**EXERCISE:**
Every line with "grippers" in it must be copied from the data.
[[ SOURCE DATA, beginning ]]
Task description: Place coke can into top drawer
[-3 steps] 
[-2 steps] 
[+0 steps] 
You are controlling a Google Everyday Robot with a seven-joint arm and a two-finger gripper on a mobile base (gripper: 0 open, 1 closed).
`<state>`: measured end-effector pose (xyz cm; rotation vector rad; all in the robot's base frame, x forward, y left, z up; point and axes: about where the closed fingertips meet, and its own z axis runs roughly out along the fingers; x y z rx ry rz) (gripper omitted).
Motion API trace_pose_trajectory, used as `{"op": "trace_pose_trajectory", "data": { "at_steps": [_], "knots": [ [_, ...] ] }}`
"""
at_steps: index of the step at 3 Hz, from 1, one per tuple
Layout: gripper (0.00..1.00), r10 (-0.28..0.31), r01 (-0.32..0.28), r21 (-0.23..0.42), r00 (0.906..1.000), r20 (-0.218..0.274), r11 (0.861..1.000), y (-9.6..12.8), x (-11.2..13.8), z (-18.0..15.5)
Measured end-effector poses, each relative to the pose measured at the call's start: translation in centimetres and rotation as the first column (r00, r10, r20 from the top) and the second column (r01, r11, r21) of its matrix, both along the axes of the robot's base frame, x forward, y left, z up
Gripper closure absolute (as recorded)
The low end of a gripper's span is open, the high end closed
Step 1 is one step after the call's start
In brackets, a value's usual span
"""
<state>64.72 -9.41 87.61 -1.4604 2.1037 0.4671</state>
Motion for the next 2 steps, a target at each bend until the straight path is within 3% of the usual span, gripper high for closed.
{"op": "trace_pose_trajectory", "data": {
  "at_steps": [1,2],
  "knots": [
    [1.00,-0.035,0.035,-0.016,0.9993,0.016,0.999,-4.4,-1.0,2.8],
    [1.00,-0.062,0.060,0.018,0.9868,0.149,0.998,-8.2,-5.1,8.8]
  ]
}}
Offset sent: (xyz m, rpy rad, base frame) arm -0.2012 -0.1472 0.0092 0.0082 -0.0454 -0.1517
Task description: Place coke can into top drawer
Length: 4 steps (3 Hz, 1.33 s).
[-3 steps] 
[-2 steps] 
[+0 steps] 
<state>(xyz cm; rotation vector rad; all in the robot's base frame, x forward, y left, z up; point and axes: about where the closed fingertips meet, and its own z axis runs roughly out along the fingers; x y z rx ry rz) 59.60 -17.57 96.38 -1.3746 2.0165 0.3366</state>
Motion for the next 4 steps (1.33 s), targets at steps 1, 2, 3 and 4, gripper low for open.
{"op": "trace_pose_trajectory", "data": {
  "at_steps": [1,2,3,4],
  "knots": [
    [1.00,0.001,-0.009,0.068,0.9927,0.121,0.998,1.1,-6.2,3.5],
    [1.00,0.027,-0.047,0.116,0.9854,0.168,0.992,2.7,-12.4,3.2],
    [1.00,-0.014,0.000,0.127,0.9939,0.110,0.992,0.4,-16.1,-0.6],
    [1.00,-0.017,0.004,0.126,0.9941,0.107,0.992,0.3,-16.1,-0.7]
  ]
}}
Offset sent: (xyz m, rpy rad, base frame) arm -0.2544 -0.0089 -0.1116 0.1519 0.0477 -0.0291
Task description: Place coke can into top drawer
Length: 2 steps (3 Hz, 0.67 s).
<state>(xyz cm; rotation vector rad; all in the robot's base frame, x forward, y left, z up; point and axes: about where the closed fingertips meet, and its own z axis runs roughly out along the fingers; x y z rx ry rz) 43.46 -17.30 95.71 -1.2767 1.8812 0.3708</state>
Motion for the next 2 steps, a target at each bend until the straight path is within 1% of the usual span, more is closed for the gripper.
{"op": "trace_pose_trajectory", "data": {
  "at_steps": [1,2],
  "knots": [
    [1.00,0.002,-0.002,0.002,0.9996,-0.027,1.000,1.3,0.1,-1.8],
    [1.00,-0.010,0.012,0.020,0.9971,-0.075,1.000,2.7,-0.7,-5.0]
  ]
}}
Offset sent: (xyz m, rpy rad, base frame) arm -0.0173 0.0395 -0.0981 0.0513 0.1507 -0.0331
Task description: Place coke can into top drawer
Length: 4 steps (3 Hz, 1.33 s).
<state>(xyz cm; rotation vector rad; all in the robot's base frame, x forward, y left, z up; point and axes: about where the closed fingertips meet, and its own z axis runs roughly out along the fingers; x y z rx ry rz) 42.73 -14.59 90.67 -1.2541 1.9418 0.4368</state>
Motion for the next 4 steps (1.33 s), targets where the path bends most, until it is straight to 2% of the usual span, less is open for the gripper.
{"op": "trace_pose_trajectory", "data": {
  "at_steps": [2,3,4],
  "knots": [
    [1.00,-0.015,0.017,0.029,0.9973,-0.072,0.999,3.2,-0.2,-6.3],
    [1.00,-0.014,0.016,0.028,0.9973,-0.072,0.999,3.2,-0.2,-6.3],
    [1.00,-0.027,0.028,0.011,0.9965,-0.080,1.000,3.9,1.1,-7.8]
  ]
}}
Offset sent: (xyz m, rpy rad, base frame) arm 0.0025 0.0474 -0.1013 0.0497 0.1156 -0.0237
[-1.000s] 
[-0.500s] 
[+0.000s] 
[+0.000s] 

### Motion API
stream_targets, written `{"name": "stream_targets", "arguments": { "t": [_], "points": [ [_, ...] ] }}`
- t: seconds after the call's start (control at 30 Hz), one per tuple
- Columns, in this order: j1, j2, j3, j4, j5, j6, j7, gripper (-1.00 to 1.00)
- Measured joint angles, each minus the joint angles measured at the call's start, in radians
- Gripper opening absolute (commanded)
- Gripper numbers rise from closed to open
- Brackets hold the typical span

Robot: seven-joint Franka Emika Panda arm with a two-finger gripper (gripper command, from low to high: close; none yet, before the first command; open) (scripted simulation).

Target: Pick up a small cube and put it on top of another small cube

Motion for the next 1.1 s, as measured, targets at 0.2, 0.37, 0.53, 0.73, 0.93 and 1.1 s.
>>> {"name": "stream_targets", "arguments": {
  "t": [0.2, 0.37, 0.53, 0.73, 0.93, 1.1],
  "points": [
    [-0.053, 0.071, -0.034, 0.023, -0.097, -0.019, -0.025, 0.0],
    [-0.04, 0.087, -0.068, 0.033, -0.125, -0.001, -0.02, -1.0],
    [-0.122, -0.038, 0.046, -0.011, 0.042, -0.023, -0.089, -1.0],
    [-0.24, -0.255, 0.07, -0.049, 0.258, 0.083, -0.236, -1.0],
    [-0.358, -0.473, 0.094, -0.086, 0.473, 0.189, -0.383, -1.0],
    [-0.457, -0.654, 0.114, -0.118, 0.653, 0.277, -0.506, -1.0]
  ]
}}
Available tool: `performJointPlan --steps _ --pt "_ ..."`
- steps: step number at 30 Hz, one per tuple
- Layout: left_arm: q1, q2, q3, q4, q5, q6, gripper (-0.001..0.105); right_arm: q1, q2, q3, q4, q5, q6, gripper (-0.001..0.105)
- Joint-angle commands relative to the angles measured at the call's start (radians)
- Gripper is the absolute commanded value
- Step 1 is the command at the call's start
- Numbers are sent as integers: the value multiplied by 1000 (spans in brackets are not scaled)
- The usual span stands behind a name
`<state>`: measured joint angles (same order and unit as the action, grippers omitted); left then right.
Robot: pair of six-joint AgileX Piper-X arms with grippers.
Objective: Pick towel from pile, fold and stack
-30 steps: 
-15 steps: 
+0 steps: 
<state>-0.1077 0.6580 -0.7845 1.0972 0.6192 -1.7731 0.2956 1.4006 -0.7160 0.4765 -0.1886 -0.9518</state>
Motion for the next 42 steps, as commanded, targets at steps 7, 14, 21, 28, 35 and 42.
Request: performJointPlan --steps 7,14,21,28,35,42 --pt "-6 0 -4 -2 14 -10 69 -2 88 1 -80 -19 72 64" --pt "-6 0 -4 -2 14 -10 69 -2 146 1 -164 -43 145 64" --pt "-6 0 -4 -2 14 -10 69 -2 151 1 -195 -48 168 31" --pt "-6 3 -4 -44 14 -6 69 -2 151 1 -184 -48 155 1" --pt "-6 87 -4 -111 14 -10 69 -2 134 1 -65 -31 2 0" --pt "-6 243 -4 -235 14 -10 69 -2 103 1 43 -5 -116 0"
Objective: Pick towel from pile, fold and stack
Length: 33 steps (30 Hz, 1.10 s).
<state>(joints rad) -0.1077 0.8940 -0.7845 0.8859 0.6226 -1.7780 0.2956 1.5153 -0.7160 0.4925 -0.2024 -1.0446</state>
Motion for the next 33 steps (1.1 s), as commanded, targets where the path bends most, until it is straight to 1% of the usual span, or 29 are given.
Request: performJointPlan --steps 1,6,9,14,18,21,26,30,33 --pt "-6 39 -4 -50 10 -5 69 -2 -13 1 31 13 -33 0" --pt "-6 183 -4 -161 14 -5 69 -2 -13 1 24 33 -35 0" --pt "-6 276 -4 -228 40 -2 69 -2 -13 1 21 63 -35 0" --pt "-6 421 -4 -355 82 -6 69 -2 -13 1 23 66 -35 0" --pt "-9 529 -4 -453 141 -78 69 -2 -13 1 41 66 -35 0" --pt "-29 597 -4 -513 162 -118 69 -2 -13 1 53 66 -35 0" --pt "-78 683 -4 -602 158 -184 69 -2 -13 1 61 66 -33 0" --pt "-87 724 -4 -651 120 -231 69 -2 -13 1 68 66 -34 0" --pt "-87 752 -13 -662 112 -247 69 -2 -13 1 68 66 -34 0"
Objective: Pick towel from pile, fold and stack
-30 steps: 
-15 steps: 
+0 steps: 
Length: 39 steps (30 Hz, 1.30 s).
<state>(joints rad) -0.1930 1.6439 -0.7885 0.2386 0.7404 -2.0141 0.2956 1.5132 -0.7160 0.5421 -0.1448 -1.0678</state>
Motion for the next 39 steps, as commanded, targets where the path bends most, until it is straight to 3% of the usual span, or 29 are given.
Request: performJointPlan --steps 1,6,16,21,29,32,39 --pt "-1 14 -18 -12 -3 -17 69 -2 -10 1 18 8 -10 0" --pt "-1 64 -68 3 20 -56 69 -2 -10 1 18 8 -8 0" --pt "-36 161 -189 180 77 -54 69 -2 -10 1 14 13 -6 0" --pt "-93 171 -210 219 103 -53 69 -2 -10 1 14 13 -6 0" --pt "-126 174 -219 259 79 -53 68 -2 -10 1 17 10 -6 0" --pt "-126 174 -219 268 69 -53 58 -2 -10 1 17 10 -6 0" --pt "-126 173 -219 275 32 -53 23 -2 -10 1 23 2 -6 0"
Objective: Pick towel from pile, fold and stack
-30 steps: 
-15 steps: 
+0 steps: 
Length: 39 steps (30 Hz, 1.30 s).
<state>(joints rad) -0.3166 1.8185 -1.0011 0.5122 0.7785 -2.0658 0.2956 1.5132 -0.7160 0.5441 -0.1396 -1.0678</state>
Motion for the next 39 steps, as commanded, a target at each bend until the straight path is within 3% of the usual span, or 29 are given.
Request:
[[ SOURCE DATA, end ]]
**ANSWER TO THE PROBLEM:**
`<state>`: measured joint angles (same order and unit as the action, grippers omitted); left then right.
Robot: pair of six-joint AgileX Piper-X arms with grippers.

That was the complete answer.